The UBC Intercultural Understanding Mid-Level Strategic Plan

As promised to Heads and Directors, the working draft of The Intercultural Promise has been put into a 20-minute overview (video above). The Executive Summary and Final Draft of The Intercultural Promise, can be downloaded below:

Intercultural Understanding Exec Summary May 2014
Intercultural-Understanding-Strategic-Plan-Final-Draft-UBCV-May-2014

We have completed the development of the plan, and are currently working on the creation of a website where much of the mid-level will live. Implementation is already underway in many units.

Info sessions and presentations are being made all across the Vancouver campus. For more information or to arrange a presentation in your unit, please email Joanna Yang at joanna.yang@ubc.ca

 

The Intercultural Promise:
Intercultural Understanding Strategic Plan (UBC Vancouver Campus)
Executive Summary

Prepared by Alden E. Habacon
Updated May 2014

The University’s commitment towards intercultural understanding is a response to a unique opportunity at UBC Vancouver (UBCV) to be a genuinely intercultural learning and work environment, contribute to the human wellbeing of the campus community, and fulfill the University’s social obligation towards intellectual diversity.

The intercultural understanding mid-level strategic plan, The Intercultural Promise, introduces the conceptual framework and working definitions for the University’s overall approach towards intercultural understanding, and outlines the strategic framework and goals specific to UBCV. This includes the framework for engaging faculty, staff, students and alumni around intercultural understanding, related leadership and staff development, interfaith initiatives and measuring progress. The working draft builds upon UBCV’s unique context, its intercultural assets, and outlines an open framework of six strategic goals, developed through an extensive needs assessment and consultative process with staff, students and faculty.

UBCV is already a culturally diverse campus, strategically positioned with many assets. Being a diverse campus is not UBCV’s challenge, nor is it sufficient as a goal. Contrary to common belief, experience and research show that being on a diverse campus and having regular contact with diversity does not necessarily produce intercultural understanding in students, faculty and staff. Rather, intercultural understanding is the product of intent and design.

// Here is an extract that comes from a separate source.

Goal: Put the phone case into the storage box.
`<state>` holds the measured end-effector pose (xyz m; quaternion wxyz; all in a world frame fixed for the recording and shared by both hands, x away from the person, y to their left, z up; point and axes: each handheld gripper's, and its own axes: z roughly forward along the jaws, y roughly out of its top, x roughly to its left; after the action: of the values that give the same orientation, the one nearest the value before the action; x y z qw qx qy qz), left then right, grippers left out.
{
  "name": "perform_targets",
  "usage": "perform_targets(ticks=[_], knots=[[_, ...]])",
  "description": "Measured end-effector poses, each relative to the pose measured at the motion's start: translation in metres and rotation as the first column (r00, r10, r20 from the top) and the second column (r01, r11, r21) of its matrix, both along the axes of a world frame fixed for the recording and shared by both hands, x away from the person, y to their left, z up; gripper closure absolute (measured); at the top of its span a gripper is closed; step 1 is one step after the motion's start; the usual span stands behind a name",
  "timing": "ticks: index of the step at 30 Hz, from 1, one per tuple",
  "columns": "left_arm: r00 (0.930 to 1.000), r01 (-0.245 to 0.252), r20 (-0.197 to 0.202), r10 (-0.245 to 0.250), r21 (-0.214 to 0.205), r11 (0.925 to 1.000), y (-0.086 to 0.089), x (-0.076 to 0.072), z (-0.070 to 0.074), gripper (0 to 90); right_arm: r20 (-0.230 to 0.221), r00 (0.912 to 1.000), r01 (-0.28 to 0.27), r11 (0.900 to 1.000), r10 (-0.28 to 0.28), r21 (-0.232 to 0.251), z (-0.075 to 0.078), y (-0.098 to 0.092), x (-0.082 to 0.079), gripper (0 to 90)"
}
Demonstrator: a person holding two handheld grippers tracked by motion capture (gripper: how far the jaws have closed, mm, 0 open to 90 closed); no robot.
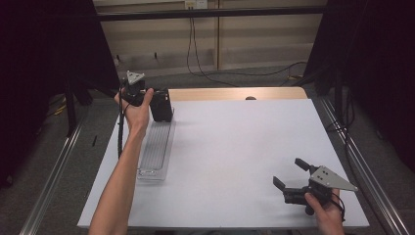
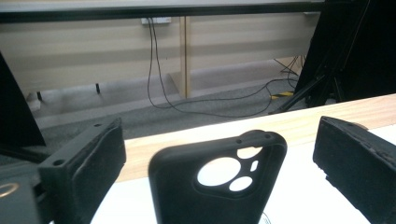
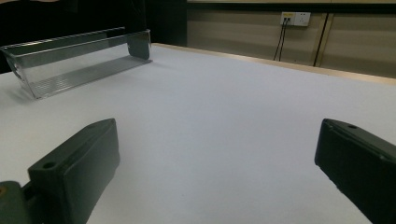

UBCV’s Intercultural Assets & Opportunity

  • Student body and alumni: highly diverse and possess high expectations for intercultural experiences;
  • Promising place: UBCV is located on the traditional, ancestral, and unceded territory of the Musqueam People, surrounded by culturally diverse communities, and situated on and highly connected to the Pacific Rim;
  • Great degree of expertise and experience: much success in internationalization of students, cultural exchange and international programs, and many existing academic, administrative and cultural centres with expertise in intercultural understanding and related fields;
  • Faculties with high levels of commitment and enthusiasm towards intercultural understanding, with a diverse range of world-leading researchers and experts in areas related to intercultural understanding, and teachers who are passionate and experienced in integrating intercultural understanding into the learning experience.

The Conceptual Framework

To make intercultural understanding more concrete, intercultural fluency is being introduced to describe what this strategic plan aims to cultivate in UBC’s students, faculty, staff and alumni. The term “intercultural fluency” is the derivative of two familiar ideas: academic fluency and “cultural fluency”, and describes the development of intercultural awareness and interpersonal capacity in students, faculty, staff and alumni. The overall aim of this mid-level plan is to establish an organizational foundation from which a collective vision for an intercultural campus can emerge.

The Strategic Framework and Goals

This mid-level plan outlines two sets of strategic goals: the first set address the root issues at UBCV around intercultural understanding; the second set of goals identify what is required to normalize and institutionalize intercultural understanding into UBCV. Faculties, departments and units are invited to concentrate on 1 to 2 strategic goals, per set, varying on their needs, assets and constraints, in a staggered sequence.

  1. Foster a culture of dynamic interaction;
  2. Build capacity for courageous conversations;
  3. Establish intercultural understanding
    as classroom content;
  4. Support faculty vision for excellence;
  5. Tighten connections between expertise and experience; and
  6. Leadership and staff development.